• _TO DO_
Up through the line that contains "Locate the right white", retype the entries exactly, beginning at the very first line.

• _Data excerpts_
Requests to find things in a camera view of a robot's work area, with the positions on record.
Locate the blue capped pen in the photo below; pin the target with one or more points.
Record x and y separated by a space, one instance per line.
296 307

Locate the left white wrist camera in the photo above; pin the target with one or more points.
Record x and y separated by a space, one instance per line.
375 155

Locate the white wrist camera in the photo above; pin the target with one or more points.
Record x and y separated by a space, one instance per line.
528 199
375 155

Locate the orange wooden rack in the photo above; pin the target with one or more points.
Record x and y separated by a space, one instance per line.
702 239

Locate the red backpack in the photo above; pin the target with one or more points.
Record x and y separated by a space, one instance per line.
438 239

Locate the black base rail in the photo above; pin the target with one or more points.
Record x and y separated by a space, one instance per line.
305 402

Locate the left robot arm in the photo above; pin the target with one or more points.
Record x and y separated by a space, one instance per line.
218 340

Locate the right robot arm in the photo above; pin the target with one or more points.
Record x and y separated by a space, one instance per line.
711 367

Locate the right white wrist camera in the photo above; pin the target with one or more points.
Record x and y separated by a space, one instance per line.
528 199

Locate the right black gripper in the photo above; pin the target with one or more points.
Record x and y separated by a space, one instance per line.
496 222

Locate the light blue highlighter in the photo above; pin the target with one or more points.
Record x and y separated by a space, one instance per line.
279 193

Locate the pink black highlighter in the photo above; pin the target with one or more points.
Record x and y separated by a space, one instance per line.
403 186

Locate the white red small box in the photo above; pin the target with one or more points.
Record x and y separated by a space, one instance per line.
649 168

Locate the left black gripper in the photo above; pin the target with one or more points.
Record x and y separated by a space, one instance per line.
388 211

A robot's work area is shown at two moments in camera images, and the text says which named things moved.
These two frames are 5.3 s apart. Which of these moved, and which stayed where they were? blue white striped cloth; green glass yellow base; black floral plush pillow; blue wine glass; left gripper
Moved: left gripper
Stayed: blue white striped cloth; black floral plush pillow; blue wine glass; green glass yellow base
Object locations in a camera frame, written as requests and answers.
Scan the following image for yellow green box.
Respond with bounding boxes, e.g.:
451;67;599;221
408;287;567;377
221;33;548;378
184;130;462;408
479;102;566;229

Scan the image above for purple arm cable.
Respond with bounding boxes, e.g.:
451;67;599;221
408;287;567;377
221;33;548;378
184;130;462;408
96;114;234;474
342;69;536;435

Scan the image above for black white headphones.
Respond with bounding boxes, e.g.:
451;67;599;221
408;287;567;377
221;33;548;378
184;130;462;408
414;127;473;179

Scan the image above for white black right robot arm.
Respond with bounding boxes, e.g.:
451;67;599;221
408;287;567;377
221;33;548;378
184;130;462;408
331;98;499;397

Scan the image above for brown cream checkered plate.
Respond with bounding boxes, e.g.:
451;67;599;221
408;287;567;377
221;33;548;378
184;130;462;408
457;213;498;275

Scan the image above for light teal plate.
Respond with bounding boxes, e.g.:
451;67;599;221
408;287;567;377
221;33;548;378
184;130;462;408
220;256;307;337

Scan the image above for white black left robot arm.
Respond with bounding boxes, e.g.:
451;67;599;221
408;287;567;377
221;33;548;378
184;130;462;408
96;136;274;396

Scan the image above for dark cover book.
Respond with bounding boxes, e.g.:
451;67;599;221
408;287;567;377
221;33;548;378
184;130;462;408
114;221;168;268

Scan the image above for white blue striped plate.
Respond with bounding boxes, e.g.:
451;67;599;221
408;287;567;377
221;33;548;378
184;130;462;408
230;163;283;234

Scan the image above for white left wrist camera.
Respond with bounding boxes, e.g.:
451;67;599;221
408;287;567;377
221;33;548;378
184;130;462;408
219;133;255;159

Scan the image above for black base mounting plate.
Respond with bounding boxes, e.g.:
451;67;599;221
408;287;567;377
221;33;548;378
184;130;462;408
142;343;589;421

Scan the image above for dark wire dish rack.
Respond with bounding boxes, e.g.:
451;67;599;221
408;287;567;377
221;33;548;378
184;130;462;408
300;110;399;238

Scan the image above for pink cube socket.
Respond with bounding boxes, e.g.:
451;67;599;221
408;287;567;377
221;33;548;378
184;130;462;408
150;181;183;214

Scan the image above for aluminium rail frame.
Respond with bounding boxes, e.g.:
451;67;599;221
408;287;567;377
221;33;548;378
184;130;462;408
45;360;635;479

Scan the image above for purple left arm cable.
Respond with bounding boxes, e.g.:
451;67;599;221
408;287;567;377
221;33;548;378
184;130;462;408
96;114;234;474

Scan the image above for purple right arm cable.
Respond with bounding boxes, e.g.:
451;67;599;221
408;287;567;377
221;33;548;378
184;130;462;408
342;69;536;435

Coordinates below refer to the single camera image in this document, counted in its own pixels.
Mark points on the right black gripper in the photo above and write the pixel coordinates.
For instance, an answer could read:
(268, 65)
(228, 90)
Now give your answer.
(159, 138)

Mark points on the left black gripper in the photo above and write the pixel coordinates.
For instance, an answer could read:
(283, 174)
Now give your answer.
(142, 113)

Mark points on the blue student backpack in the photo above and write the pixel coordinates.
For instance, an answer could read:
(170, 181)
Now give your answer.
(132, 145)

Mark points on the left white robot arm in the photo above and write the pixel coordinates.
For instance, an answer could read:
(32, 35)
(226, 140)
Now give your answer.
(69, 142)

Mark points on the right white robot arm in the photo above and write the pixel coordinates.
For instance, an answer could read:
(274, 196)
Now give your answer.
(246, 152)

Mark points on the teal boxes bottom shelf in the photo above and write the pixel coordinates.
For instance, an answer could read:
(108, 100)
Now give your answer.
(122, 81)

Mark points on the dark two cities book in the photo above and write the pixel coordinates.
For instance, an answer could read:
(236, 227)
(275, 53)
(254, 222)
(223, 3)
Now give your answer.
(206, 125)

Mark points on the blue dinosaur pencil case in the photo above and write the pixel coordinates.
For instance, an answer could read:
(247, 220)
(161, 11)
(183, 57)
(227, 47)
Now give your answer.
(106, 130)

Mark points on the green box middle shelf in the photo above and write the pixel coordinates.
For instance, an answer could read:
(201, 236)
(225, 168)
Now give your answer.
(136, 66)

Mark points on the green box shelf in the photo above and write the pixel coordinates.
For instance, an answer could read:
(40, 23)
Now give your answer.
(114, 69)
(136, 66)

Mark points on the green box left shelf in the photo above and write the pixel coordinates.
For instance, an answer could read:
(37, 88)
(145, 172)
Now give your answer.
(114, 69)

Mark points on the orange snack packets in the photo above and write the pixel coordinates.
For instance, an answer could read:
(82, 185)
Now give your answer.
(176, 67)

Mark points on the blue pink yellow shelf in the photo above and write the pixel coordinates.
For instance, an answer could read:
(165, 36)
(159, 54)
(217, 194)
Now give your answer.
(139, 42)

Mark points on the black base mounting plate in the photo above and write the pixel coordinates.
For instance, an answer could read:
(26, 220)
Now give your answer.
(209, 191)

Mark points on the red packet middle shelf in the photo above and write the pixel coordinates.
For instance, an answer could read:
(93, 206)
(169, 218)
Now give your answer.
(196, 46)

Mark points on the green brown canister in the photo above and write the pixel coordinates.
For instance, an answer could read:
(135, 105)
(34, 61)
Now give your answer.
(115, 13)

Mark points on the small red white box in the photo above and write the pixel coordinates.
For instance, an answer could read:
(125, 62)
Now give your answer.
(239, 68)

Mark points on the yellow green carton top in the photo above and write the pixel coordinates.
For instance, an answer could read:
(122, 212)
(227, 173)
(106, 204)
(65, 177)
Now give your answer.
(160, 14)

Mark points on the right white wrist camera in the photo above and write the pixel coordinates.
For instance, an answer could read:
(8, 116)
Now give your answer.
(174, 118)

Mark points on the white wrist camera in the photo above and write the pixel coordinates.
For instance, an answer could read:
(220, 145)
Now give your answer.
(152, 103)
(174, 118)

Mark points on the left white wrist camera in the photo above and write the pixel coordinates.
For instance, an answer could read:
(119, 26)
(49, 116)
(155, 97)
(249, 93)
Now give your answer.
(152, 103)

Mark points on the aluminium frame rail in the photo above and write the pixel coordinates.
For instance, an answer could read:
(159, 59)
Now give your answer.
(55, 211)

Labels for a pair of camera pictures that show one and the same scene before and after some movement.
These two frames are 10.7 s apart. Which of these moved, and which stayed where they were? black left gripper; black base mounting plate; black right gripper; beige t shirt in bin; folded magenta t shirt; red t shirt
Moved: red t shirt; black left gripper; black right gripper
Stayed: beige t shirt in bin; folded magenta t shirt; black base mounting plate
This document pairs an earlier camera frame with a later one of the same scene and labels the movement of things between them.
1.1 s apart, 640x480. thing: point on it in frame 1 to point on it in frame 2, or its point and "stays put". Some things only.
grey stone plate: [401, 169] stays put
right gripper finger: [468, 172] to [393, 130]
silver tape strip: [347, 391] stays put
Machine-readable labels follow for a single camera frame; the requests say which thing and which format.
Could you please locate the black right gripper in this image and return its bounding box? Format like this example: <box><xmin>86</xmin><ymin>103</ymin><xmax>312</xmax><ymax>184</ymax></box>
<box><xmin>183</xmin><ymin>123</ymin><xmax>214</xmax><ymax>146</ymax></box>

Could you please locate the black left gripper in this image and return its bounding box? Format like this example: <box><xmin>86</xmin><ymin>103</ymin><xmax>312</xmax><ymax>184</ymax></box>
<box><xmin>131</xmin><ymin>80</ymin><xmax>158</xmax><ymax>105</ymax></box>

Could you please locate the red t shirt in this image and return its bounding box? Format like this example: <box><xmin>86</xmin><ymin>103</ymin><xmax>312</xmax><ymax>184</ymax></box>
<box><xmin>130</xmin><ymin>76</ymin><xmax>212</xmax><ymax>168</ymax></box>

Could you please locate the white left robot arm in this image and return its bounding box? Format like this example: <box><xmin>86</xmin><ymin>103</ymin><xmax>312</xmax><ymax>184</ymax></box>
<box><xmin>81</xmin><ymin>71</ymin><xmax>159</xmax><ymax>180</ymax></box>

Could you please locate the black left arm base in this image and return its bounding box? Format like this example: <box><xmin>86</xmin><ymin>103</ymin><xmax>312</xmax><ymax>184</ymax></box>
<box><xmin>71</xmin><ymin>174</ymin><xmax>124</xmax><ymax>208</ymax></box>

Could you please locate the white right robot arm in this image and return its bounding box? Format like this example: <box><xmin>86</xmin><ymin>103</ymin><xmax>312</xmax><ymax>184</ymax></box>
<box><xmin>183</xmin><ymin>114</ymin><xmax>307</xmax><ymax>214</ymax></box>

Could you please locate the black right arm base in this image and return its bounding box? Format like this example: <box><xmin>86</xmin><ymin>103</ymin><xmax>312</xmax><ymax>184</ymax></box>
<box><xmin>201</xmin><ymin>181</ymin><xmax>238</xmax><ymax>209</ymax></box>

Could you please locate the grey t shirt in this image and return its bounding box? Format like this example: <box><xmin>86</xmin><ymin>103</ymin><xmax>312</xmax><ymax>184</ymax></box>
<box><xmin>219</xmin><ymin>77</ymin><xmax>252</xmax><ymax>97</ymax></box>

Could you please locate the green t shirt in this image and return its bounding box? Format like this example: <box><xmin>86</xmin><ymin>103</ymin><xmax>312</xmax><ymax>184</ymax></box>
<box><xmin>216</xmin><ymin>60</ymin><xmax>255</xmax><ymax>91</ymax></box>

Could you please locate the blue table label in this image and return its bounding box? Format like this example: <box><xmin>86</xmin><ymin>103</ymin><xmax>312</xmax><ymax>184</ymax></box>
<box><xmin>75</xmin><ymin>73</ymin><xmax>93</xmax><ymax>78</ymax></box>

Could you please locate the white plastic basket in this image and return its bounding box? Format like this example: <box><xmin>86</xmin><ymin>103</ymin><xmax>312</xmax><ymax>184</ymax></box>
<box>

• _SOLUTION TO THE PROBLEM_
Requests to find things in a camera view of a robot's work area, with the positions on record.
Locate the blue capped pen in the photo below; pin the target with one or more points.
Record x and y separated by a space, one instance per line.
296 307

Locate the left white wrist camera in the photo above; pin the target with one or more points.
Record x and y separated by a space, one instance per line.
375 155

Locate the white wrist camera in the photo above; pin the target with one or more points.
Record x and y separated by a space, one instance per line.
528 199
375 155

Locate the orange wooden rack in the photo above; pin the target with one or more points.
Record x and y separated by a space, one instance per line.
702 239

Locate the red backpack in the photo above; pin the target with one or more points.
Record x and y separated by a space, one instance per line.
438 239

Locate the black base rail in the photo above; pin the target with one or more points.
Record x and y separated by a space, one instance per line.
305 402

Locate the left robot arm in the photo above; pin the target with one or more points.
Record x and y separated by a space, one instance per line.
218 340

Locate the right robot arm in the photo above; pin the target with one or more points.
Record x and y separated by a space, one instance per line.
711 367

Locate the right white wrist camera in the photo above; pin the target with one or more points.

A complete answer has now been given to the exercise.